無色の世界
ある朝。目覚めると世界が無色になっていた。
ベッドから見渡すいつものアトリエ部屋が、それだけで全く変わってしまったように見えたのだ。
……とりあえず、テレビをつけてみる。白黒だ。…昔って、こんな感じがデフォルトだったのかな。
ニュースだって、特に変わった様子がない。
つまり、こんな状態なのは僕だけのようだ。
疲れ?目の病気?そいつは仕事柄致命傷だな、などと思考を巡らせるも、何もかもが億劫に思えてきた。今日はせっかくの休みなのに。
どうせお金も、やることもないし、代わりに日課の散歩でもしようと外に出てみた。
空は味気ないベタ塗りの黒に、白い雲が少しだけ。
……センスがないな。
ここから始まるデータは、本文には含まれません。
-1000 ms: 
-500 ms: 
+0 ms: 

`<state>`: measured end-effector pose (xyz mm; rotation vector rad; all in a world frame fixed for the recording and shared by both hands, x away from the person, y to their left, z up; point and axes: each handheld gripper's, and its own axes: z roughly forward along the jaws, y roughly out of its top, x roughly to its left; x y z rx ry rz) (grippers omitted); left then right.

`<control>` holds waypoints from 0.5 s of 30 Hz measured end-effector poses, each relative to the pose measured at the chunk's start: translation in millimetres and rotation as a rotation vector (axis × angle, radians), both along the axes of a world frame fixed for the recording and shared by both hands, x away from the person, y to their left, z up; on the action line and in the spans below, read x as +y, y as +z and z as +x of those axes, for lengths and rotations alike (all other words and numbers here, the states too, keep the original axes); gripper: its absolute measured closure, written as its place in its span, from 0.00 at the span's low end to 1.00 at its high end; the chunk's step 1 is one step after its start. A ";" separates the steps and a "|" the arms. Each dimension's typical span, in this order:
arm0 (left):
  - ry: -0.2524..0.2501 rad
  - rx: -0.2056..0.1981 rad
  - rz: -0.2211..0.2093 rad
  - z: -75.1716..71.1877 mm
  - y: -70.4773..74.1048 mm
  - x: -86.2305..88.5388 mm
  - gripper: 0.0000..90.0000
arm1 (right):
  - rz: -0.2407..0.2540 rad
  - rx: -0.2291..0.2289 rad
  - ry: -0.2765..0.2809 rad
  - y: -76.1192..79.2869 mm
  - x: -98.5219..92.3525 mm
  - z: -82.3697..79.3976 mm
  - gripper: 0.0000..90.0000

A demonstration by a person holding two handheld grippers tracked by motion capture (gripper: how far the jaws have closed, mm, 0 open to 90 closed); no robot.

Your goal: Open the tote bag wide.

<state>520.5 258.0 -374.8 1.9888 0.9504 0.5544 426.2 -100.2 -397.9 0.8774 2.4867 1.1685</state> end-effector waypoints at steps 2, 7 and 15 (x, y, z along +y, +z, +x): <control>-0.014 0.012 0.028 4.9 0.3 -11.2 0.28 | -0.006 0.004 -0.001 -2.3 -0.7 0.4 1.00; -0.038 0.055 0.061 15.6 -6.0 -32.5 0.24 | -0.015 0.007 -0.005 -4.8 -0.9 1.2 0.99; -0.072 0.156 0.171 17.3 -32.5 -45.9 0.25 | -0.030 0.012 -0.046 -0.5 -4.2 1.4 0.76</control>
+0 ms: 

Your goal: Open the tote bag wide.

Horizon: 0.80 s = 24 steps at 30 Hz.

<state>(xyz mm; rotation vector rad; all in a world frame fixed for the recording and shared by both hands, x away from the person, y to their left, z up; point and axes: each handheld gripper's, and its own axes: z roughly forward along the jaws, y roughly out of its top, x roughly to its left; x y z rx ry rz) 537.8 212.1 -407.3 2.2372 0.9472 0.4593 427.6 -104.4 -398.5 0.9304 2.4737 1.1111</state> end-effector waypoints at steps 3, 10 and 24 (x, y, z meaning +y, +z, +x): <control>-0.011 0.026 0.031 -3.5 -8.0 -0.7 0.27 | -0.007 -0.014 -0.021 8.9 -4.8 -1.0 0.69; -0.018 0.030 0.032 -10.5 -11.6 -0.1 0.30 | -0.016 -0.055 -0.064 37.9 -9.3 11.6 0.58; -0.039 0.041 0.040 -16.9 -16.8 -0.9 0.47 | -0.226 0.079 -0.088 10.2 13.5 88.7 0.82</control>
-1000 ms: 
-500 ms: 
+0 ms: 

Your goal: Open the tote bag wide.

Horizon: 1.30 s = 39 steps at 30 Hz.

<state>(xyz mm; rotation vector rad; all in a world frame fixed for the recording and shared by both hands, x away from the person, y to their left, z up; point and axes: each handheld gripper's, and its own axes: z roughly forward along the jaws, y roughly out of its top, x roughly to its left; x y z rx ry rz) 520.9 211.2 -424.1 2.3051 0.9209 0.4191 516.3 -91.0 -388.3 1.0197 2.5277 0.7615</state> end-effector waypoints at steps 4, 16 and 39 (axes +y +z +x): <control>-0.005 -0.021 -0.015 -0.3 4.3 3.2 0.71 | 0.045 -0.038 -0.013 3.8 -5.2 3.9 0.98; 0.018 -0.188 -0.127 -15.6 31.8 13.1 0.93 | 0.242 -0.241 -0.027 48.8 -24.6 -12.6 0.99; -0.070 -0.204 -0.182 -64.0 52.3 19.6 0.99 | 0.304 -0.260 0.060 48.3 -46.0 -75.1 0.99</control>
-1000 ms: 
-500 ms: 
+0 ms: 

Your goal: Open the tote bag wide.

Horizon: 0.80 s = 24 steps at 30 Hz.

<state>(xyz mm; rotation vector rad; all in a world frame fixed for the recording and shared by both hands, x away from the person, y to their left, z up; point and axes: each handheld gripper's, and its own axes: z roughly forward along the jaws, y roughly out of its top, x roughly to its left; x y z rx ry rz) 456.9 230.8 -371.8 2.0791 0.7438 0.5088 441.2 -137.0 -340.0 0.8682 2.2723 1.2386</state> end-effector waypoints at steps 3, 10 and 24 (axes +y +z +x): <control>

まるで夜みたい。
いつもカラフルで綺麗な花壇も、今の季節にピッタリな桜吹雪も、何を見ても無色。つまらない。ご飯も味が薄い。感覚も全部、ぜんぶ、平坦になっていく。
……色のない世界は、僕には結構つらいみたいだ。
僕は、綺麗な物、綺麗な色が好きだった。街を散歩して、綺麗だと思った、面白いと思ったものを芸術にするのが、何よりもすきだったのに……そう考えると、不意に涙が出てきそうになる。
堪えようとして、ふと、自分の手を見た。
なぜか透けている。
無色ではなく、透明……の方が近い。
水につけると、やっぱり空洞のように視える。
……それがすごく、綺麗で。
どれがどの色かなんて、まるで分からない絵の具で。
ただひたすら、キャンバスを塗りつぶした。